## Your objective
Using the records below, write out only the lines from the line containing "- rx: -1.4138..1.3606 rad" up to and including the line containing "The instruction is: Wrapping", exactly, with no pictures.

(Source records)
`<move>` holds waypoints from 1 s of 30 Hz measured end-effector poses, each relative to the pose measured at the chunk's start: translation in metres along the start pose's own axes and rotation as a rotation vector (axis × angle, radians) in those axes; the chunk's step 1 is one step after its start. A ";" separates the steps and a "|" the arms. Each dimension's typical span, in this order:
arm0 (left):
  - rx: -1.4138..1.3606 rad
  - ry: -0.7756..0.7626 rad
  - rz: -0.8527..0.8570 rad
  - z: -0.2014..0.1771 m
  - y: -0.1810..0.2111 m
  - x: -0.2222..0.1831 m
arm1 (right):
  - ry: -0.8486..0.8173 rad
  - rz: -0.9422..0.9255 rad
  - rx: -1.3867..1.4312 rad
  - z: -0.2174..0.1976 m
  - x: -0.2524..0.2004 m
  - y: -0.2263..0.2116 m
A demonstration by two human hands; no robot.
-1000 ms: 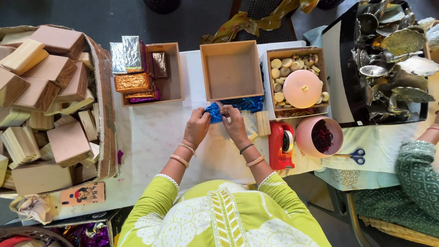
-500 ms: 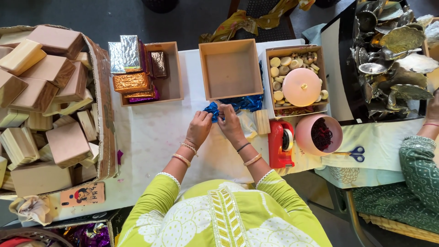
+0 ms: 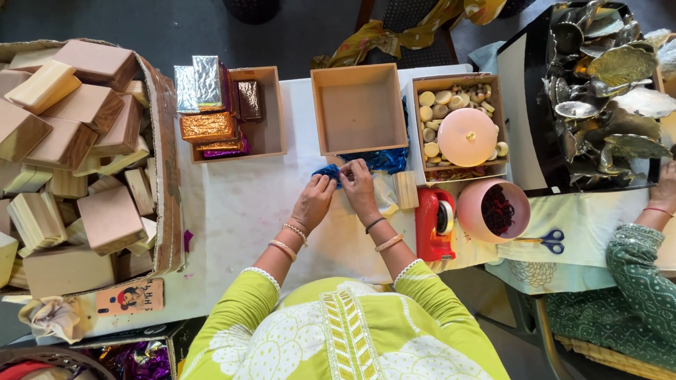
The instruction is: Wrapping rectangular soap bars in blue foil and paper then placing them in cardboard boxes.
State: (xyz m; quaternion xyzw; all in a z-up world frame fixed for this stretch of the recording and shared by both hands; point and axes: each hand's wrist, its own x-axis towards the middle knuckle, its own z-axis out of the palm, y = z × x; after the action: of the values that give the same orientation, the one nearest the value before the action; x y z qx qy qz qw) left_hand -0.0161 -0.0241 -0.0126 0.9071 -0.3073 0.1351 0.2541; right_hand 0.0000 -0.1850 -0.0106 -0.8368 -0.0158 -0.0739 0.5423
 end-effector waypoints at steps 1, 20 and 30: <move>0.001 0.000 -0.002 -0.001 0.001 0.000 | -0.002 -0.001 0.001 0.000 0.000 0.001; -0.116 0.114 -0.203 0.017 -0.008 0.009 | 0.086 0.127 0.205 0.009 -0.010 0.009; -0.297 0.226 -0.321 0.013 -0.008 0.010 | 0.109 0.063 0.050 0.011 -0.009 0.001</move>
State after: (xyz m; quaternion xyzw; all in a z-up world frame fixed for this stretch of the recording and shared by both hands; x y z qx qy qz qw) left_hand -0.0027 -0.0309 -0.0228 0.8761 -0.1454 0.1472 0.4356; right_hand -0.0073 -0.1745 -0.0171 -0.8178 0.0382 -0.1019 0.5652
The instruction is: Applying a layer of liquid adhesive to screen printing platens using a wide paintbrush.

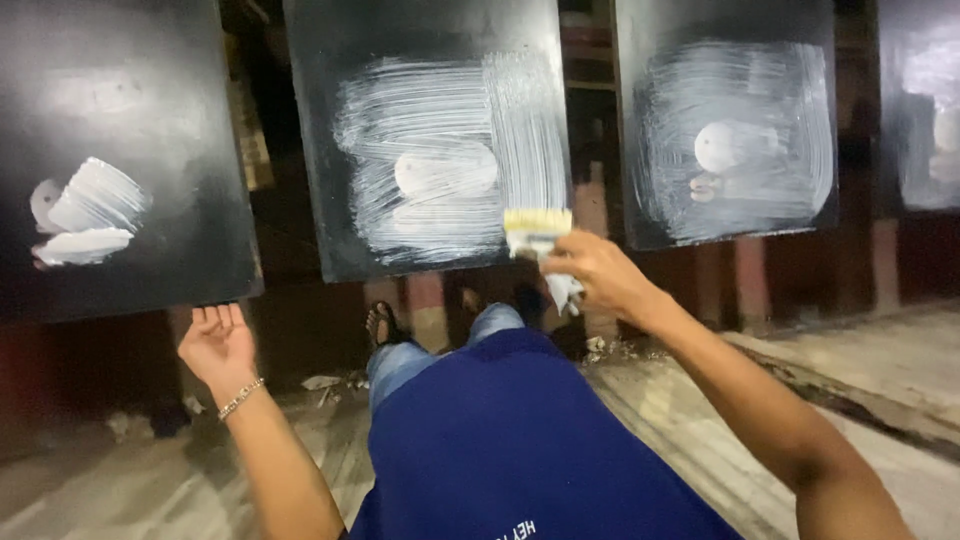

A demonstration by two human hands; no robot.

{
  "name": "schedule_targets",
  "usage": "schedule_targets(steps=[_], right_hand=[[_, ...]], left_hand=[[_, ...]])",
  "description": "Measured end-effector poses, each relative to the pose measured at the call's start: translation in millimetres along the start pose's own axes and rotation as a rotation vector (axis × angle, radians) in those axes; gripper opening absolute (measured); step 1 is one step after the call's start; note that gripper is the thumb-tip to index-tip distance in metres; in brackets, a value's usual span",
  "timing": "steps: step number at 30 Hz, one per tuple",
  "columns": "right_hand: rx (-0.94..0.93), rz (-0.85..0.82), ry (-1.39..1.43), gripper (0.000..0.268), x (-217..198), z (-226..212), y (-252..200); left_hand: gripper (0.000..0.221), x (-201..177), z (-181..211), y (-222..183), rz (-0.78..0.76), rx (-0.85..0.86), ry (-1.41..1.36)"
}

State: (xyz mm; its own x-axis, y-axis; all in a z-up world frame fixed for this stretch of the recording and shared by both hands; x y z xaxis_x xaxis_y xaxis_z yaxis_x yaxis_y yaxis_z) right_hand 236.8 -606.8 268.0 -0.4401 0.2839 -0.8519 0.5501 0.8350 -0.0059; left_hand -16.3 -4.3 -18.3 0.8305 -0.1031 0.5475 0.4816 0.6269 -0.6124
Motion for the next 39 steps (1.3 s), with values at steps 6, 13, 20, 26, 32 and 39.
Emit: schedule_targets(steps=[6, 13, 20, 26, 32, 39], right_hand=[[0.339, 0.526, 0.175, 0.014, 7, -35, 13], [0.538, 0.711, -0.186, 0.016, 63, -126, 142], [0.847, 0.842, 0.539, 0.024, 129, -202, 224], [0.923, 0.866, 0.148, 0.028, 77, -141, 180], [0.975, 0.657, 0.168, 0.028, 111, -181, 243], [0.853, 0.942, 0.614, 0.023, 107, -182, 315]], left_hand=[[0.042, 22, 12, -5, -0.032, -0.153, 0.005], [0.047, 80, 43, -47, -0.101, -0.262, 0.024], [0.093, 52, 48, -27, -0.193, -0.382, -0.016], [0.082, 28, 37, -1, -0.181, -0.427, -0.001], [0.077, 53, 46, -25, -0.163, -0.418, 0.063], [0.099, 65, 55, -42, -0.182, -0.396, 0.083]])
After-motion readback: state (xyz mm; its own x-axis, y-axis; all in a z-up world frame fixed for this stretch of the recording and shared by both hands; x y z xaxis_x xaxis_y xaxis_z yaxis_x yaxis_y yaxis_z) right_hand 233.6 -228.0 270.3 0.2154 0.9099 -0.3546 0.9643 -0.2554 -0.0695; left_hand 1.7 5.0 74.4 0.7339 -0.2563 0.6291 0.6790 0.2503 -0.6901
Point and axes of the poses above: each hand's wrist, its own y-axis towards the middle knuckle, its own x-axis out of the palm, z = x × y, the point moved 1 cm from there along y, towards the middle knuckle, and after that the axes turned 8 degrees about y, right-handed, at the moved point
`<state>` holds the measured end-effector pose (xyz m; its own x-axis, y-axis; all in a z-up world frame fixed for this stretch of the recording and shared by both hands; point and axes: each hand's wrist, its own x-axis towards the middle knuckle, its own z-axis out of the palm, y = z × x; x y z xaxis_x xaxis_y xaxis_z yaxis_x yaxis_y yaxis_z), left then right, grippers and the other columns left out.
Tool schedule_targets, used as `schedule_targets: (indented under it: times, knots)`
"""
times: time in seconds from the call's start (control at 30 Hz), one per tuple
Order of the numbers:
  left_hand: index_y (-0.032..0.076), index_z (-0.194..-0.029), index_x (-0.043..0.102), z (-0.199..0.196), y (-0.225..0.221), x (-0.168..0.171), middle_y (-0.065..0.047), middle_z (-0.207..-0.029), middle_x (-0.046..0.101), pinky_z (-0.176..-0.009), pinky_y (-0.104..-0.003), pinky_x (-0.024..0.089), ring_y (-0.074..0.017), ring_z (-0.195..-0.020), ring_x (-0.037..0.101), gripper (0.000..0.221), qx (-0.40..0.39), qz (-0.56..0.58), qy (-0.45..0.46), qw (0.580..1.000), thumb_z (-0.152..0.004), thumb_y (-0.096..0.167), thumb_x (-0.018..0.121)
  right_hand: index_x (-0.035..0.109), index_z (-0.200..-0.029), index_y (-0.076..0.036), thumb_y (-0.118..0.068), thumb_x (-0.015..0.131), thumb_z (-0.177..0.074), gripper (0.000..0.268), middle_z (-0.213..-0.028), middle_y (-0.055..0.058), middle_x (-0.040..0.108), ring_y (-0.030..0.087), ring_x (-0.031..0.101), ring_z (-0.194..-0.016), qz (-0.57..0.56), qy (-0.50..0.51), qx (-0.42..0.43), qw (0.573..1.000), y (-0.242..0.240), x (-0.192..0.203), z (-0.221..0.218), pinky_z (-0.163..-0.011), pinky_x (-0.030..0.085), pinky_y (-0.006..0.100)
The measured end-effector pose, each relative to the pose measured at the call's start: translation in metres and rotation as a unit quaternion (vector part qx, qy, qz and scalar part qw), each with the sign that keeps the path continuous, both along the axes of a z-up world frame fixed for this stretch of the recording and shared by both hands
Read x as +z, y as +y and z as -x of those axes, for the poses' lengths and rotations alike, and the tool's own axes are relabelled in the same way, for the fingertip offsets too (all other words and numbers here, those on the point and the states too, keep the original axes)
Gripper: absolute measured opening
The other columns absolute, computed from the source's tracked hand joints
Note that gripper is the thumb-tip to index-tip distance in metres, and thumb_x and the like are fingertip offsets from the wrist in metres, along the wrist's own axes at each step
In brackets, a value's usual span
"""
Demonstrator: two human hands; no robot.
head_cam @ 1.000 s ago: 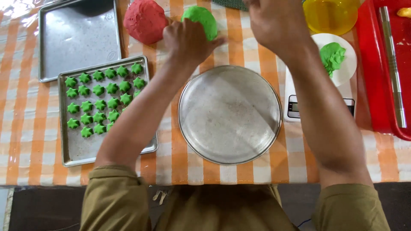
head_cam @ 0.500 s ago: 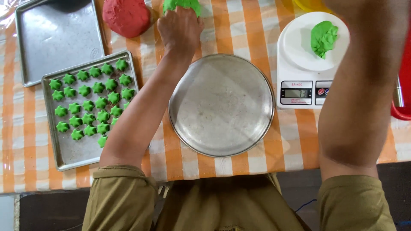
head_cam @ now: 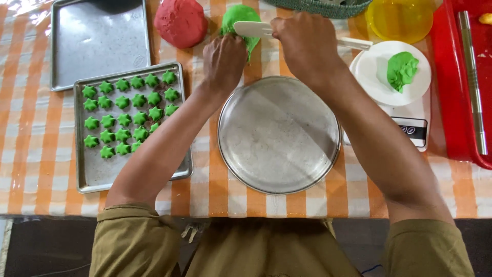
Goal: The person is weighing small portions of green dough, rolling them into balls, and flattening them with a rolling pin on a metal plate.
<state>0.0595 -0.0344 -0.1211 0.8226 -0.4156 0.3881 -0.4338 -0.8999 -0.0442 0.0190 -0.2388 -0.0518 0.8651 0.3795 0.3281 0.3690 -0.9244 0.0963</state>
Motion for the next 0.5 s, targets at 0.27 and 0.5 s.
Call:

## Solved problem
  - rx: -1.4138..1.3606 rad
  - ry: -0.7756..0.7626 rad
  - rz: -0.8527..0.8570 rad
  - z: -0.2014..0.1771 m
  - y: -0.1810..0.2111 m
  - x: -0.2222..0.1831 m
arm1 (right):
  - ry: -0.8486..0.8173 rad
  - rz: -0.9422..0.9255 rad
  - rx: -1.3867..1.4312 rad
  - z: -0.2174..0.1976 m
  - x: -0.2524..0.2004 m
  - y: -0.2263..0.2116 m
A demonstration by two human hands; no robot.
-1000 ms: 
-500 ms: 
+0 ms: 
The instruction is: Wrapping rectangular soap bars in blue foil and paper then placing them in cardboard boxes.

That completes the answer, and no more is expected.